As humans, we all have biases that threaten to overrule sensible decision making. The list of cognitive biases on Wikipedia numbers well over 150.
Some are familiar, such as the “Bandwagon Effect” – the tendency to do or believe things because many other people do or believe the same, or “Confirmation Bias” – the tendency to search for, interpret, focus on and remember information in a way that confirms one’s preconceptions.
Others are amusing, such as the “IKEA Effect” – the tendency for people to place a disproportionately high value on objects that they partially assembled themselves, regardless of the quality of the end result.
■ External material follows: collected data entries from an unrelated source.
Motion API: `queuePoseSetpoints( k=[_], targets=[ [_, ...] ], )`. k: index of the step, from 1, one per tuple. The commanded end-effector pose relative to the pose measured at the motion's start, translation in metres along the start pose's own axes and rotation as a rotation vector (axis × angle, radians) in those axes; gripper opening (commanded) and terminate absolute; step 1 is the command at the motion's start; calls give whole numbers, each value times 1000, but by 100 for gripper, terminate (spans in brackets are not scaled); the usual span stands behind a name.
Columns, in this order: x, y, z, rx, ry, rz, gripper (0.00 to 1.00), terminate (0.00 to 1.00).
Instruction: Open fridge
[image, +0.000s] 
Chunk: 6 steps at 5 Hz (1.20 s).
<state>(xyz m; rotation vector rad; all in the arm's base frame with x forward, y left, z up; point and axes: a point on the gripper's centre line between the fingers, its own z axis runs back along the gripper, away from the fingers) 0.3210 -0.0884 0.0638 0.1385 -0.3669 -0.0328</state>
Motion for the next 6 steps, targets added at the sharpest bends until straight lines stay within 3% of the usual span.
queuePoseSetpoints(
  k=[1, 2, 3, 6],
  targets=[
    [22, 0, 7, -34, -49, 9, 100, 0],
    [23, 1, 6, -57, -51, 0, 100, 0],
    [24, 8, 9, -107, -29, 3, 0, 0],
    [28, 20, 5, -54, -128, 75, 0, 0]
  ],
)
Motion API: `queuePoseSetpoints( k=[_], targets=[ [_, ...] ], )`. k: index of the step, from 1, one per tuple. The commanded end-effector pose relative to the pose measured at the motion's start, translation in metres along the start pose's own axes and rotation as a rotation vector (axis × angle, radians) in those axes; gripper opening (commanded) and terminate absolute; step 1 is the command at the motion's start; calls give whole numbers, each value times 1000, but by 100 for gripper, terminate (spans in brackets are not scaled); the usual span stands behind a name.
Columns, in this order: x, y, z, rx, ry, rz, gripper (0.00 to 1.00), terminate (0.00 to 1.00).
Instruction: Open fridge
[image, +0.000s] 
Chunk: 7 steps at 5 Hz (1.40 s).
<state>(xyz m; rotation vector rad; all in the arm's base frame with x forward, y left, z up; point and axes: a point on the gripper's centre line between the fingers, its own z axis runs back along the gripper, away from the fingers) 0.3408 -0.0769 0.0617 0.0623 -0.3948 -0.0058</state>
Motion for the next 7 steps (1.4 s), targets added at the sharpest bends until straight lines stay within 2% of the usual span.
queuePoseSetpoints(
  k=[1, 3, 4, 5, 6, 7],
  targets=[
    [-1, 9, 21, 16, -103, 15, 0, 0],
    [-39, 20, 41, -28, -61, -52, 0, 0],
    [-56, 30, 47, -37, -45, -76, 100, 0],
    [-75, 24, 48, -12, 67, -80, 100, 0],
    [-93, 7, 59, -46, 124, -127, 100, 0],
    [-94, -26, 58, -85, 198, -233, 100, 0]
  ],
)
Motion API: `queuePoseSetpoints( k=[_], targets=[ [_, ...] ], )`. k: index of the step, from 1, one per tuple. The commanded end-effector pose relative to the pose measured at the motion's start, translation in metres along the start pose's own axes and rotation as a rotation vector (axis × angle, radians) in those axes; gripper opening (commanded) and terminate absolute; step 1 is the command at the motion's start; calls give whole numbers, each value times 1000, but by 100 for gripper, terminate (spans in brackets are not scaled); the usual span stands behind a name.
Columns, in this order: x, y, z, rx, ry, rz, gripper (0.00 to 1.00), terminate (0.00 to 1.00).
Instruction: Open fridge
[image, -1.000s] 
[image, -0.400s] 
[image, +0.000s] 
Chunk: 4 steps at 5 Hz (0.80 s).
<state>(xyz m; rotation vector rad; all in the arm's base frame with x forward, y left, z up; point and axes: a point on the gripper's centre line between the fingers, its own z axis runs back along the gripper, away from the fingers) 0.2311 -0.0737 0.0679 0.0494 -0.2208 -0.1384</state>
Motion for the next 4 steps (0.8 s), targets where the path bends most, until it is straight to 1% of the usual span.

We can see some of ourselves in that, both at home and in the projects we work on in the corporate world.
The challenge in Information Security is recognizing how these biases affect our judgment in evaluating and responding to threats and taking steps to mitigate them.
An aviation illustration
On August 24, 2001, Air Transat Flight 236, an Airbus A330 bound for Lisbon, Portugal from Toronto, Canada lost all power over the Atlantic Ocean due to complete loss of fuel. The pilots managed to divert and land in the Azores, with only minor injuries to passengers – quite a feat considering they had to glide for 65 nautical miles.
Improper maintenance was the cause of the fuel leak. The initial indications were a low oil temperature and a high oil pressure in the affected engine. But there was no obvious connection with a fuel leak, so the pilots regarded those as false alarms, developing a confirmation bias as more information came in. Eventually, a fuel imbalance was indicated as the right side tank emptied. The prescription, therefore, was to transfer fuel from the left to right tanks, ultimately bleeding the entire aircraft.
In information security, where there is no shortage of alarms, biases can play a similar role in contributing to overlooking the real threat.
Biases in information security
We have seen biases manifest in attacks such as the one against Sony in 2011, where a DDoS attack from Anonymous consumed the security team’s attention while the personal information of 100 million customers was being stolen. This is an example of attentional bias where the urgency of the alarms indicating a DDoS event distracted from the more significant attack from an impact on reputation perspective.
We’re all human and subject to bias. In the 2014 Global State of Information Security Survey, PwC found that 73% of North American executives surveyed believe that their security programs are effective. Yet in that same year, the Ponemon Cost of Cyber Crime Study indicated that there were 138 attacks on 257 companies that resulted in an economic impact. This is an example of optimism bias that can have a detrimental effect on managing risk.
Mitigating our biases
One approach that holds promise is security analytics. Based on machine learning applied to data (big or otherwise), it looks for spikes or deviations from normal patterns that can indicate something that might otherwise be missed by humans because of biases.
For example, if a privileged user’s credentials are obtained by an outside attacker and he attempts to access sensitive files from an unknown machine or an abnormal geographic location, an alarm can be raised. Analytics could then review all of this user’s recent activity for risky behavior (such as data exfiltration), and through integration with identity and access management, potentially revoke access temporarily while a security team reviews the incident.
There is potential for the algorithms used to be incomplete, but a partnership between IT security professionals and security analytics holds the promise of finding threats that are missed today. Unlike you and me, machines don’t have confirmation or optimism biases. I hear they’re not big fans of IKEA either.